As I’m pulling up on my drive I see her getting out of her car but I’m already passed her to beep to acknowledge her (she defo sees me at this point)
So as I’m reversing on my drive I see her cross over the road (she normally walks my side and we’ll wave or a quick chat)
Then as I’m reversing she hides behind a large van opposite so that I can’t see her as I’m parked facing the road!
So I waited in my car to see if she would emerge the other side of the van but she didn’t. It was so obvious!
The thing is I’m the last person to hold someone up or chat for ages (massive introvert) and she’s the opposite and absolutely loves a chat.
We are actually going on holiday together next Monday with 2 other girls (me and one of the girls are paying for it as a treat as the other 2 are financially struggling).
I know I can be really sensitive but that just really hurt this morning. Also was my birthday in March and I didn’t even get a card from the 2 girls.
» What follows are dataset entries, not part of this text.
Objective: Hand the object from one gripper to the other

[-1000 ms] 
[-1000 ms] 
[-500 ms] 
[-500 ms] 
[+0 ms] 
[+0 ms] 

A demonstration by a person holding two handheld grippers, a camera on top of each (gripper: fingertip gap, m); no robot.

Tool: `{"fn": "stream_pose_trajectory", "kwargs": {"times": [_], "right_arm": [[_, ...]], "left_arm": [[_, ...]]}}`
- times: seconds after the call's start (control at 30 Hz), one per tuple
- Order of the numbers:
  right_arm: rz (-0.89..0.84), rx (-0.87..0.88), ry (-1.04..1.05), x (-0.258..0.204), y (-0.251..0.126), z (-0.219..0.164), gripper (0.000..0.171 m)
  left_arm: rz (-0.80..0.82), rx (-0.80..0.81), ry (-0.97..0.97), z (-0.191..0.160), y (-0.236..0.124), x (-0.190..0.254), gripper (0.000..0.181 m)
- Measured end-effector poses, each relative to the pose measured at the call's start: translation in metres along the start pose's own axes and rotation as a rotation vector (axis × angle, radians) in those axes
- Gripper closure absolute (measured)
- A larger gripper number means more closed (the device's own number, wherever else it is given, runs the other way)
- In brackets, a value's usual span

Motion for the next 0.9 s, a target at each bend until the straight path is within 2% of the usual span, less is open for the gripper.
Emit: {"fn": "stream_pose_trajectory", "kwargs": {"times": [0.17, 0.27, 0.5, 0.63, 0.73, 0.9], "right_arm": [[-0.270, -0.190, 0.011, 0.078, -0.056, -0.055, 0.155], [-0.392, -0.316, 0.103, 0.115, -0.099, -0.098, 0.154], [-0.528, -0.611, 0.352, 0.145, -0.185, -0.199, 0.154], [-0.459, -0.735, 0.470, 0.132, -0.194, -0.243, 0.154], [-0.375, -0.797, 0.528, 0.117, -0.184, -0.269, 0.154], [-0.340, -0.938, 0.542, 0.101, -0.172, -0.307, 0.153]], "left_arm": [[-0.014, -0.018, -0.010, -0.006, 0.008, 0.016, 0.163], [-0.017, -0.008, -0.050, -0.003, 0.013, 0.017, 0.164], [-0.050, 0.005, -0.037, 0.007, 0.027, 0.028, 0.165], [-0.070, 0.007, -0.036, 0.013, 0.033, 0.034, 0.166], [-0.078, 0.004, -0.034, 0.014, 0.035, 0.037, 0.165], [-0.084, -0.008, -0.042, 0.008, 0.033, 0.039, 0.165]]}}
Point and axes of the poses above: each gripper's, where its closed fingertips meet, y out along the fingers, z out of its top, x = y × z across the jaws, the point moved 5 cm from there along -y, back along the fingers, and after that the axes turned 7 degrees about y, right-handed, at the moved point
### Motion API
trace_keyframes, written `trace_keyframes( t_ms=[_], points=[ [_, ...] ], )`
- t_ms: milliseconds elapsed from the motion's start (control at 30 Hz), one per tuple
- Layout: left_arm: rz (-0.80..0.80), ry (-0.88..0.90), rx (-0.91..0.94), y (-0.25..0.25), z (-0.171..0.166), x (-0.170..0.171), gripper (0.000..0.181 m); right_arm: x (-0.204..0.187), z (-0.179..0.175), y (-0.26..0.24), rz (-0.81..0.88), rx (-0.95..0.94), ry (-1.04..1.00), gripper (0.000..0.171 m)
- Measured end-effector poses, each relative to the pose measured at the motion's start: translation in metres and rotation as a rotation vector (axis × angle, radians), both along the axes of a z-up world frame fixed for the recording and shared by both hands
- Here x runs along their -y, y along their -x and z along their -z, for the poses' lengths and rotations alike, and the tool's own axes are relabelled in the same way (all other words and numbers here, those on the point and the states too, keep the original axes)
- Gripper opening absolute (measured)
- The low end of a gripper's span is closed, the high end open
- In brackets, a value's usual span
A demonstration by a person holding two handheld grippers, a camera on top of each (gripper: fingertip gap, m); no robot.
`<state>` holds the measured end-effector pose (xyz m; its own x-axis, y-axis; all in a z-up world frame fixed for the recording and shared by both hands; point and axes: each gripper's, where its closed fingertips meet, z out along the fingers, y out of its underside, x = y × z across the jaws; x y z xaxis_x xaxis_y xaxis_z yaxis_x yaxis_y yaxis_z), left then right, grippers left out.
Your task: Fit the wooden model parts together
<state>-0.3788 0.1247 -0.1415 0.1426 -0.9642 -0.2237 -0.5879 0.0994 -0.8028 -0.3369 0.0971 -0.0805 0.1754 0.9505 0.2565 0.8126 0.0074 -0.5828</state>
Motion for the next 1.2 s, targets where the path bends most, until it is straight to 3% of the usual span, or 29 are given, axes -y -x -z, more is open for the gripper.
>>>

Someone once did this to me . I had no idea. I had big sunglasses on and though they’d seen me, I had no idea 🤷‍♀️

SleepingStandingUp · 18/05/2026 18:35

Nefrititi · 18/05/2026 09:53

Defo not. She was probably running late (her timekeeping was always bad) but she’d always chat (even when I couldn’t be bothered)

just text her and check she's ok.

hey Petunia, just wanted to check everything is ok? saw you this morning and you normally stop for a chat so just checking in. see you Saturday.

PepsiBook · 18/05/2026 18:44

Maybe it's absolutely nothing about you why she hid, you have no idea why she may not want/be able to deal with you. Maybe she'd just been told something awful, you truly have no idea.
You're taking it very personally.

Calliopespa · 18/05/2026 18:50

SleepingStandingUp · 18/05/2026 18:35

just text her and check she's ok.

hey Petunia, just wanted to check everything is ok? saw you this morning and you normally stop for a chat so just checking in. see you Saturday.